■ Problem requirements ■
Scan the data below for the string "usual". Show every line where it turns up.

◇ ◇ ◇ ◇ ◇ ◇ ◇

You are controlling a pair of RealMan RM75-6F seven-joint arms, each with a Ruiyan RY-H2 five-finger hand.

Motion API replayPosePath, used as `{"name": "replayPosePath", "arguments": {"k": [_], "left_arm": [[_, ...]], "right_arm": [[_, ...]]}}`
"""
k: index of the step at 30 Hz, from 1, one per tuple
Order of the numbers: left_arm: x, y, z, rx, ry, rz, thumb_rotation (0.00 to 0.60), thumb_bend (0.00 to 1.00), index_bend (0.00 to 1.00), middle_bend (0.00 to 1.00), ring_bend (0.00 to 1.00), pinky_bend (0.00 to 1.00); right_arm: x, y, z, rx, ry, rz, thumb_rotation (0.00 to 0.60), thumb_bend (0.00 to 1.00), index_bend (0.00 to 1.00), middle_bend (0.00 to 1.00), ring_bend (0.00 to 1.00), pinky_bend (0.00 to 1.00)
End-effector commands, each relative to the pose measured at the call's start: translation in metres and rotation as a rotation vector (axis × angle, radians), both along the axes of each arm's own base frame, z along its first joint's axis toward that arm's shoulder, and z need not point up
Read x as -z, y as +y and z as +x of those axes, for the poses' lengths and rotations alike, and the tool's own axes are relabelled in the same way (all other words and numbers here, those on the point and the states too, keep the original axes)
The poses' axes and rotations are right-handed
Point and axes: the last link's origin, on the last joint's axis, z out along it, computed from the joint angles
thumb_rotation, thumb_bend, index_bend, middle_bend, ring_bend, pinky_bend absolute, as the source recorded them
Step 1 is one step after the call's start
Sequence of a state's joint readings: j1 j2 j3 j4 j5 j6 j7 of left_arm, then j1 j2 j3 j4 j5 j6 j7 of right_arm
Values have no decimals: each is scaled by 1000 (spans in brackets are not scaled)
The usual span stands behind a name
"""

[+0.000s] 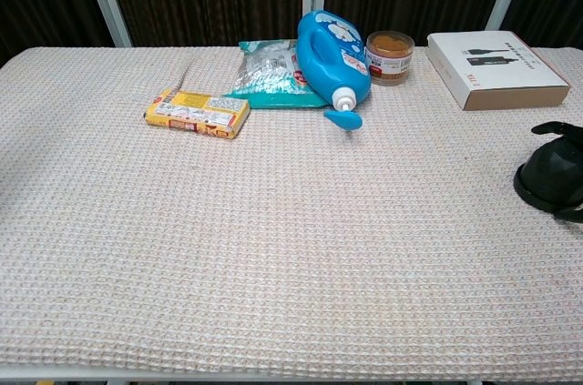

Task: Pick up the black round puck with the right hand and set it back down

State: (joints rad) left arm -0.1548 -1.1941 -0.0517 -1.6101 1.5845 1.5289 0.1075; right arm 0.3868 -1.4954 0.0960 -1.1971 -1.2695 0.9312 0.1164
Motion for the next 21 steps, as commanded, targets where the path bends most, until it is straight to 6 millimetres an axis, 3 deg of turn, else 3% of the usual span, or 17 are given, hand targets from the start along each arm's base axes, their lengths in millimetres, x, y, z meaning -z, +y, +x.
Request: {"name": "replayPosePath", "arguments": {"k": [1,12,21], "left_arm": [[0,0,-1,-1,0,-1,600,133,174,136,32,292],[-1,-1,-2,-2,-3,3,600,133,174,136,32,292],[-2,-1,-2,-2,-2,4,600,133,174,136,32,292]], "right_arm": [[0,0,1,-4,0,-3,600,90,0,198,0,0],[0,-1,3,-17,0,-14,600,103,0,228,0,0],[1,-2,3,-16,10,-30,600,151,58,339,0,0]]}}
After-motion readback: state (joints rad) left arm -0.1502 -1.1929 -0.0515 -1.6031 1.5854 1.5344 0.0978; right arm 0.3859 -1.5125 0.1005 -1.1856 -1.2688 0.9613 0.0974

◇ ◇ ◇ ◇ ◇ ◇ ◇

■ Exercise answer ■
The usual span stands behind a name
Motion for the next 21 steps, as commanded, targets where the path bends most, until it is straight to 6 millimetres an axis, 3 deg of turn, else 3% of the usual span, or 17 are given, hand targets from the start along each arm's base axes, their lengths in millimetres, x, y, z meaning -z, +y, +x.

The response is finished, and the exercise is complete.